1ヶ月で1000万人以上ということでなかなか大変な数の漏洩が起こっています。

 ちなみに日本では個人情報保護法により、以下の漏洩の場合に個人情報保護委員会に報告義務があります。(個人情報の保護に関する法律施行規則第7条

  1. 漏れた情報が「特別な配慮を要する情報」だった時(病歴情報はこれに含まれる)
  2. 財産的被害が生じる蓋然性のある情報(クレカの情報など)
  3. 不正アクセスによる漏洩(従業員による漏洩も含まれる)
  4. 被害者が1000人を超える場合(被害の可能性のある人を含む)

電子カルテがハッキングされた場合は、1, 3, 4に当てはまります。

さらには報告先は個人情報保護委員会だけではありません。

一例としてH病院とや医療センターの場合、

  • H病院:徳島県警察本部、町(開設者)、徳島県(県を通じて総務省自治行政局デジタル基盤推進課および内閣サイバーセキュリティセンター)、医師会、独立行政法人情報処理推進機構(IPA)
  • O医療センター:大阪府立病院機構本部(運営母体)、大阪府、大阪府住吉警察署、大阪市保健所、厚生労働省、内閣サイバーセキュリティセンター(NISC)

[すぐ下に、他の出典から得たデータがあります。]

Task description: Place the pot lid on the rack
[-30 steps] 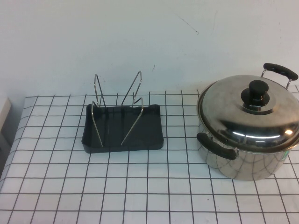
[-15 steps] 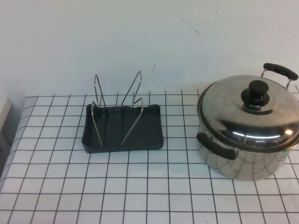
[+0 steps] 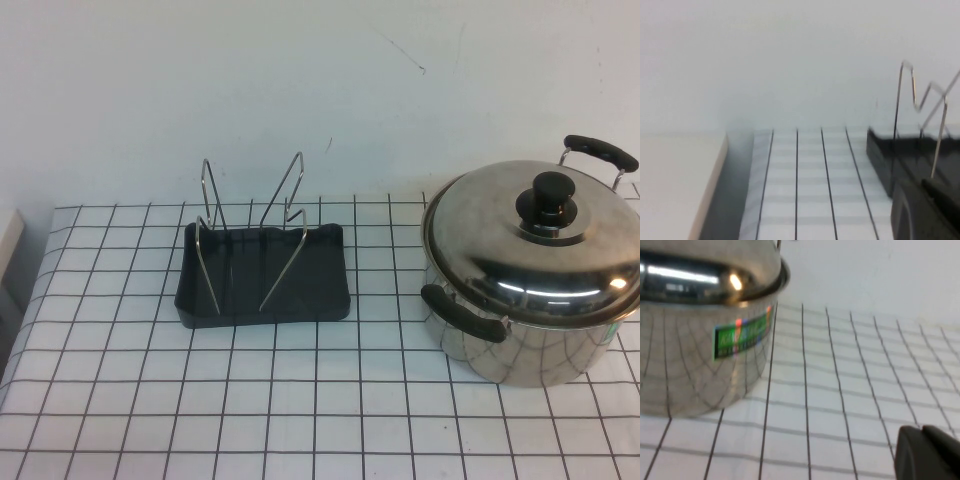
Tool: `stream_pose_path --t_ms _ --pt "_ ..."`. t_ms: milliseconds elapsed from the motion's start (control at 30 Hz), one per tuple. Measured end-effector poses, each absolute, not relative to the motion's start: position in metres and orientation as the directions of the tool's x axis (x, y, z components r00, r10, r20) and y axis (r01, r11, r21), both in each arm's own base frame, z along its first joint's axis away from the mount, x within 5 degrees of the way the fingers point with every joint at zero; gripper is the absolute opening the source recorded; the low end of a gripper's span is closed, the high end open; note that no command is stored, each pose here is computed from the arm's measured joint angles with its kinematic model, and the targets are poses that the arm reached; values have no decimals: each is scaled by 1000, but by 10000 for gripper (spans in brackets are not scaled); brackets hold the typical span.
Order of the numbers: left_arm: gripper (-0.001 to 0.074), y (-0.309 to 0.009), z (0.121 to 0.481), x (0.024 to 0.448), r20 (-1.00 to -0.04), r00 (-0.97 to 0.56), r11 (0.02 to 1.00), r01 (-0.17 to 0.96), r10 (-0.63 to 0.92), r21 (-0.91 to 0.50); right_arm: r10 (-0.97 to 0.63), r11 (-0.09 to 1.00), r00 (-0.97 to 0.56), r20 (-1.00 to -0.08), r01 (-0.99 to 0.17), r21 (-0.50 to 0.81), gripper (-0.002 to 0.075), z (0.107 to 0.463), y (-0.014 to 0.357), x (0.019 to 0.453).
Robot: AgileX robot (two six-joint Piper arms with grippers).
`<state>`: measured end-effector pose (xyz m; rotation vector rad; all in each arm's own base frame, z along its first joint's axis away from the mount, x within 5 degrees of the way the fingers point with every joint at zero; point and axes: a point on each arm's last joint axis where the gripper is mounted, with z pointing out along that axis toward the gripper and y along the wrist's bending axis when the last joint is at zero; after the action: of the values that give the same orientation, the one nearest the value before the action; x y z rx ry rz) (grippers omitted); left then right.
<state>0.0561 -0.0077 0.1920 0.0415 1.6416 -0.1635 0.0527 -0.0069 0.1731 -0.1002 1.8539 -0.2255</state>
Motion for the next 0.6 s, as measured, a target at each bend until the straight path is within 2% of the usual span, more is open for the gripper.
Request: stream_pose_path --t_ms 100,233,300,433,500,600 --pt "-3 -7 201 56 -996 25 988 129 -85 -81 -198 976 -165 -966 61 -211 -3 185 -6 55" --pt "-3 -6 218 54 -973 199 987 136 -113 -86 -224 972 120 -967 95 -214 -3 211 -3 56" --pt "-3 -6 225 53 -953 276 987 139 -122 -86 -233 971 247 -941 109 -212 -3 222 -2 53" --pt "-3 -5 234 49 -915 380 986 143 -133 -84 -243 970 517 -821 140 -199 -3 247 1 43" --pt "-3 -5 237 48 -904 406 986 145 -136 -84 -239 971 578 -780 152 -185 -3 253 1 39" --pt "-3 -4 240 47 -882 443 983 156 -161 -102 -212 977 606 -767 149 -152 -3 255 1 37"
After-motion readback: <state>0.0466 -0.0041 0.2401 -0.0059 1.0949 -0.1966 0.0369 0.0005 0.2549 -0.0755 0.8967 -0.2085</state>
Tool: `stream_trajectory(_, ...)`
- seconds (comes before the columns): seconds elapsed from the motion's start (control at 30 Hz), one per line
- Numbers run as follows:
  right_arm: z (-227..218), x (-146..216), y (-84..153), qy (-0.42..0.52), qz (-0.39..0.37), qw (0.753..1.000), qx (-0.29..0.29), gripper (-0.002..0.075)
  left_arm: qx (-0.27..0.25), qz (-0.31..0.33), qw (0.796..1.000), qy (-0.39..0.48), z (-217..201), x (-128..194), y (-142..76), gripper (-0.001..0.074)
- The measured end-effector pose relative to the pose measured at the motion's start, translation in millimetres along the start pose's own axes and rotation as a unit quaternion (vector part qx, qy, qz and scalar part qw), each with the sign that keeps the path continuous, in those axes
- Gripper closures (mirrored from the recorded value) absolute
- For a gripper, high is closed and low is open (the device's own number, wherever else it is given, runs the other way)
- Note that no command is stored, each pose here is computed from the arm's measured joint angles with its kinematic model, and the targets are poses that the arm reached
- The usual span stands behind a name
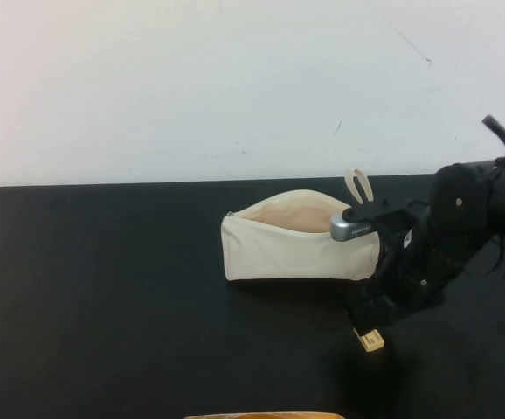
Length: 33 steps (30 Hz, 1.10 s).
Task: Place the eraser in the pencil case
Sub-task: Pick up the eraser from the table
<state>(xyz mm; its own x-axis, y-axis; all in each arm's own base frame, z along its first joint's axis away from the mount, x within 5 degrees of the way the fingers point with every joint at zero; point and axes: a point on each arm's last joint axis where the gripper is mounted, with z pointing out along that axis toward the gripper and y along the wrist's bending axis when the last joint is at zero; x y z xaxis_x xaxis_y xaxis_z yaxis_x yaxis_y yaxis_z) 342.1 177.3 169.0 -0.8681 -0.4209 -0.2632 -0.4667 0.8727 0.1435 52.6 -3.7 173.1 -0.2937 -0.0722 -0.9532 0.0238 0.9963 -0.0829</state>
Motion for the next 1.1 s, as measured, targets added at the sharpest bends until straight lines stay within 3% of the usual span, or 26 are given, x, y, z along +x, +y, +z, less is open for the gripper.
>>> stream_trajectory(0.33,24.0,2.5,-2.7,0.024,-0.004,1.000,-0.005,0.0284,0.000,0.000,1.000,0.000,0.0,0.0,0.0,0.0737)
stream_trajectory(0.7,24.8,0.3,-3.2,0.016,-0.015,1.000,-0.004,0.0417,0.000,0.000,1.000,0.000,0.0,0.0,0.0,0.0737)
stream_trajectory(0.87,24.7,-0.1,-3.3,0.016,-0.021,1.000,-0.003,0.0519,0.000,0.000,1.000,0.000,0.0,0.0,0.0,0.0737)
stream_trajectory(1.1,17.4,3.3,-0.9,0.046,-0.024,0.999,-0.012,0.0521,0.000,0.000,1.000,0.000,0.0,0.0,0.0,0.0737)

上記のように様々なお役所等に報告が必要で、しかも1回の報告だけではなく2週間おきくらいに「その後はどうなった?」のようなフォローの報告が必要な場所もあります。

職員の99%のマンパワーを、患者さんの安全の為に振り向けなければならない非常時に、これはきついと思われます。

報告のワンストップ制度(報告先を1ヶ所に集約する)を導入して欲しいものです。